• [Exercise goal]: Give the lines of the material verbatim, from the first line to the line with "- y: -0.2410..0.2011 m", including both.
Top of Material provided
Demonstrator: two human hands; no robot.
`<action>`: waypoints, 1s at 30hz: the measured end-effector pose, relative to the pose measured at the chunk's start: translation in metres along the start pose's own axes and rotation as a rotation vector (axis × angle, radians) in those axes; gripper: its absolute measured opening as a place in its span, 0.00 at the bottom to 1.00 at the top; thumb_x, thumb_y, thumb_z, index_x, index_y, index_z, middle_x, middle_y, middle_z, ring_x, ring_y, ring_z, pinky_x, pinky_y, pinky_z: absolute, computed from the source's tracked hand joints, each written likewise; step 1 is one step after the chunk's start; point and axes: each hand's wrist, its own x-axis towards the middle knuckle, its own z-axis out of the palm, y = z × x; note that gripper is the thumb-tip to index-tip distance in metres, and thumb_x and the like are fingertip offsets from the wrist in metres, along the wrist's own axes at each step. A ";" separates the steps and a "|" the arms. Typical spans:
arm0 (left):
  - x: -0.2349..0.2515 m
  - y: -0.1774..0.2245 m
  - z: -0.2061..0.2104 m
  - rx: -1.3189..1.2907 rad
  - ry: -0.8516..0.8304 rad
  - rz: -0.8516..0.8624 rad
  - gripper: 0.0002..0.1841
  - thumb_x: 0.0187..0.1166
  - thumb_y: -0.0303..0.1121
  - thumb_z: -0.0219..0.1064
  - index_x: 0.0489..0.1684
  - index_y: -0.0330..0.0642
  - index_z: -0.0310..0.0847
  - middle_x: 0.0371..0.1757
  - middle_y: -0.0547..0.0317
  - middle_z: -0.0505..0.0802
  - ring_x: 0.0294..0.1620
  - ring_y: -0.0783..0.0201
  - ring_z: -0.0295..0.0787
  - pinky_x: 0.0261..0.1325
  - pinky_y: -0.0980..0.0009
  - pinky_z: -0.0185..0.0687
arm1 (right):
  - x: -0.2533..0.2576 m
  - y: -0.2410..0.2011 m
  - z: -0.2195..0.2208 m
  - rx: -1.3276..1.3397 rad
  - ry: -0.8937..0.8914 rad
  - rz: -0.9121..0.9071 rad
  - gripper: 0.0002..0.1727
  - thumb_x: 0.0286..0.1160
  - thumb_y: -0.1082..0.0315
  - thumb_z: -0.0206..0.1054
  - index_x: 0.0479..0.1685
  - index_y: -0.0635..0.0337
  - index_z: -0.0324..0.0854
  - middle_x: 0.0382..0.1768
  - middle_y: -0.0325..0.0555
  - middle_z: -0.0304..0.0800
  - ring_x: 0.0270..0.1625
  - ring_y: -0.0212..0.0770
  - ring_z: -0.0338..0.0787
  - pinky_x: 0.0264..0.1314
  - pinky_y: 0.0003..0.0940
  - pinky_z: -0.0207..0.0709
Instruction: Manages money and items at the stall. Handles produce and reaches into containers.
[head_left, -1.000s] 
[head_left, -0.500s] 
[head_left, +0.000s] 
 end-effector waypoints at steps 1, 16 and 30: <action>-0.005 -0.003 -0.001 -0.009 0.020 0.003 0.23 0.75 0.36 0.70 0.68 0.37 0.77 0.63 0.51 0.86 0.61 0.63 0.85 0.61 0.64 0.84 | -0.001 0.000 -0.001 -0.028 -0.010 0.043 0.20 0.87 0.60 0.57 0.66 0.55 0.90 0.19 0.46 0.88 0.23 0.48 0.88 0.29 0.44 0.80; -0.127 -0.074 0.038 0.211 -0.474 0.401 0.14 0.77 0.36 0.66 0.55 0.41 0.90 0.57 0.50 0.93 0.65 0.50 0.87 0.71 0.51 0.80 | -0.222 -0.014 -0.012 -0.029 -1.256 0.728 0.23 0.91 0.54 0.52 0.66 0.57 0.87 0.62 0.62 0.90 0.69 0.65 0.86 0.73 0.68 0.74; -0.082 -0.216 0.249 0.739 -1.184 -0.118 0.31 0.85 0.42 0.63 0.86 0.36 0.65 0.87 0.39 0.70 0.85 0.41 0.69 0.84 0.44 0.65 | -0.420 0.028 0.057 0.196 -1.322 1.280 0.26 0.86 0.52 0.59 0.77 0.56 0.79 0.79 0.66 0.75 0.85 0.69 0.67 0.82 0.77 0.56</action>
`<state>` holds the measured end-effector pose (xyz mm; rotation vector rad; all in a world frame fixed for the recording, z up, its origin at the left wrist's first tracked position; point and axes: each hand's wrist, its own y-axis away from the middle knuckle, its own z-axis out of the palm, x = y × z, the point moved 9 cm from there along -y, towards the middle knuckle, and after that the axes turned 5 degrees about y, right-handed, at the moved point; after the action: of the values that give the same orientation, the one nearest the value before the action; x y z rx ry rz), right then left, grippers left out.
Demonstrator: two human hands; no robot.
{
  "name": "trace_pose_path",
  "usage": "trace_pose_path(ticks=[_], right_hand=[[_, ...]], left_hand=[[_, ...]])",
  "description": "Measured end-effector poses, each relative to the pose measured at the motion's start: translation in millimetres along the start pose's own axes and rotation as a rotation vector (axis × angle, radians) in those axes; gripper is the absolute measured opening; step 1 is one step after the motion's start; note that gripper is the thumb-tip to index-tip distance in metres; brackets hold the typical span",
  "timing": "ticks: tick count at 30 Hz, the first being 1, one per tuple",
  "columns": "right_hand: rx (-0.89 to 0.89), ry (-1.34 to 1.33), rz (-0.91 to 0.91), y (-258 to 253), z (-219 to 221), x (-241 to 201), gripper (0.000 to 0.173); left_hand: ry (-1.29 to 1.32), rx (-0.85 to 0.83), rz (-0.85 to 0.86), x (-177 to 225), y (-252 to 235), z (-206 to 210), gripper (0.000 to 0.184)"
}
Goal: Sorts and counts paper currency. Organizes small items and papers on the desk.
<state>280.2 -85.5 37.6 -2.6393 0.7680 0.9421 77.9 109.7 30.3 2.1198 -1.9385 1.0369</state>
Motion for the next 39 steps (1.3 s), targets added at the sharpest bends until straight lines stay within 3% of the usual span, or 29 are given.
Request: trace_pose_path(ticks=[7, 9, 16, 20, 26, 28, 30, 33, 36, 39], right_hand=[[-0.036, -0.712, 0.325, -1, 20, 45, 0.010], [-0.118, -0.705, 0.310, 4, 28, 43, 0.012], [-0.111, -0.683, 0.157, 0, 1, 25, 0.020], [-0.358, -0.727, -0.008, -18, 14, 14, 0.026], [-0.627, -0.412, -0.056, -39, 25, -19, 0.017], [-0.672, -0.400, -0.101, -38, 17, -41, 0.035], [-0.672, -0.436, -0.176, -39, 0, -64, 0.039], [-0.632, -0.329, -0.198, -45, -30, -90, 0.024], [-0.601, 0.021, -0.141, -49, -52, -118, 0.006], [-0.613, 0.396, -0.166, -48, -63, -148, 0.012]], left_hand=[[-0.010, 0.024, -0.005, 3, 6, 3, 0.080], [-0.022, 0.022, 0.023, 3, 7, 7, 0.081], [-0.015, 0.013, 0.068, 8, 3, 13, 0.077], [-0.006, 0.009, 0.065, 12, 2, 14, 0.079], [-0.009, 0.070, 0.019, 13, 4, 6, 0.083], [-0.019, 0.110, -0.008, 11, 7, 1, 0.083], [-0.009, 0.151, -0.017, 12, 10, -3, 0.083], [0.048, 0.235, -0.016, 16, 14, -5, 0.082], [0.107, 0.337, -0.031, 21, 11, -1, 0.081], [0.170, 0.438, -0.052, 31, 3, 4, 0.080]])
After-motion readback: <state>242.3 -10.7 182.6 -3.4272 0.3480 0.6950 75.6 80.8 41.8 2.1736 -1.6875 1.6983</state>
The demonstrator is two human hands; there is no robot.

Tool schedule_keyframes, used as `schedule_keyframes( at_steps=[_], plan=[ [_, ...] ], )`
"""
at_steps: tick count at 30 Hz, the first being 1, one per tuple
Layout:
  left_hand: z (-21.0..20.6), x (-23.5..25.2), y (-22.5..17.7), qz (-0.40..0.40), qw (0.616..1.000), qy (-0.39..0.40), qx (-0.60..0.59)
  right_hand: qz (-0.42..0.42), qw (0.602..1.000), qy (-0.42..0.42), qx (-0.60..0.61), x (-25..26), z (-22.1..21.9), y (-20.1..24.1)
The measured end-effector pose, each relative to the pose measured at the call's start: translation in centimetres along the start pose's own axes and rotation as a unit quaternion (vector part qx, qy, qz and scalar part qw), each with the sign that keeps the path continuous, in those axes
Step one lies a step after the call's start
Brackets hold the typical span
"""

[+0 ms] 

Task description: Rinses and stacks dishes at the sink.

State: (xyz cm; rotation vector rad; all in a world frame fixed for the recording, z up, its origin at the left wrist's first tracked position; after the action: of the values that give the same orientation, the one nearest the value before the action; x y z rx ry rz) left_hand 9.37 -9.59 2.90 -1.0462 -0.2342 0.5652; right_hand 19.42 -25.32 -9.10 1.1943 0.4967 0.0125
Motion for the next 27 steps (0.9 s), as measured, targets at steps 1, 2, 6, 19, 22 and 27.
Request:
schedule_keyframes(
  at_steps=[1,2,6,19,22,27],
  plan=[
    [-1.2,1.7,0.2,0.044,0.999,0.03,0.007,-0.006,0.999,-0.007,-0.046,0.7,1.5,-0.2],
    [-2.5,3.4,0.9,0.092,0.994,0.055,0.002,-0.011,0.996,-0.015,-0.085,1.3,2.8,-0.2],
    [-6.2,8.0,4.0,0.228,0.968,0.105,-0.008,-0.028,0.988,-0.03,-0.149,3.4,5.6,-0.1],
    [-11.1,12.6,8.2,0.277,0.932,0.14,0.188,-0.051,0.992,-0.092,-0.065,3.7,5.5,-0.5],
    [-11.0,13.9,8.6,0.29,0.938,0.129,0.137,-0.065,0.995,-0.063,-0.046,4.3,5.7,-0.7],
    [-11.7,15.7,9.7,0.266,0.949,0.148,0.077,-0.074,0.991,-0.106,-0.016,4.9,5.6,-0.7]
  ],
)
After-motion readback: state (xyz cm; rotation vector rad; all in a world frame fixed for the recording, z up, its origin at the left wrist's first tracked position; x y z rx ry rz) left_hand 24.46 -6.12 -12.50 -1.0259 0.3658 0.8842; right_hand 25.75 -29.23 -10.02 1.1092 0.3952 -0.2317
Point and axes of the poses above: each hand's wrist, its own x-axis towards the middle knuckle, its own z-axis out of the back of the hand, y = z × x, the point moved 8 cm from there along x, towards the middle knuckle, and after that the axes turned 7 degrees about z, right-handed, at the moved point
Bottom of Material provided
• [Task answer]:
Demonstrator: two human hands; no robot.
`<action>`: waypoints, 1s at 30hz: the measured end-effector pose, relative to the pose measured at the chunk's start: translation in metres along the start pose's own axes and rotation as a rotation vector (axis × angle, radians) in those axes; gripper: its absolute measured opening as a place in its span, 0.00 at the bottom to 1.00 at the top; thumb_x, thumb_y, thumb_z, index_x, index_y, index_z, middle_x, middle_y, middle_z, ring_x, ring_y, ring_z, pinky_x, pinky_y, pinky_z: absolute, computed from the source's tracked hand joints, each written likewise; step 1 is one step after the chunk's start; point and axes: each hand's wrist, its own x-axis towards the middle knuckle, its own z-axis out of the palm, y = z × x; note that gripper is the thumb-tip to index-tip distance in metres, and thumb_x and the like are fingertip offsets from the wrist in metres, along the wrist's own axes at each step. A ";" separates the steps and a "|" the arms. Typical spans:
arm0 (left):
  - x: -0.2349..0.2515 m
  - y: -0.1774..0.2245 m
  - z: -0.2061..0.2104 m
  - rx: -1.3189..1.2907 rad
  - ry: -0.8516..0.8304 rad
  - rz: -0.8516..0.8624 rad
  - gripper: 0.0002..0.1841
  - thumb_x: 0.0187..0.1166
  - thumb_y: -0.0303..0.1121
  - thumb_z: -0.0219..0.1064
  - index_x: 0.0489..0.1684
  - index_y: -0.0330..0.0642
  - index_z: -0.0310..0.0847
  - middle_x: 0.0371..0.1757
  - middle_y: -0.0547..0.0317
  - middle_z: -0.0505..0.0802
  - ring_x: 0.0294..0.1620
  - ring_y: -0.0783..0.0201
  - ring_z: -0.0295..0.0787
  - pinky_x: 0.0261..0.1325
  - pinky_y: -0.0980..0.0009
  - pinky_z: -0.0185..0.0687
arm1 (right):
  - x: -0.2533..0.2576 m
  - y: -0.2410..0.2011 m

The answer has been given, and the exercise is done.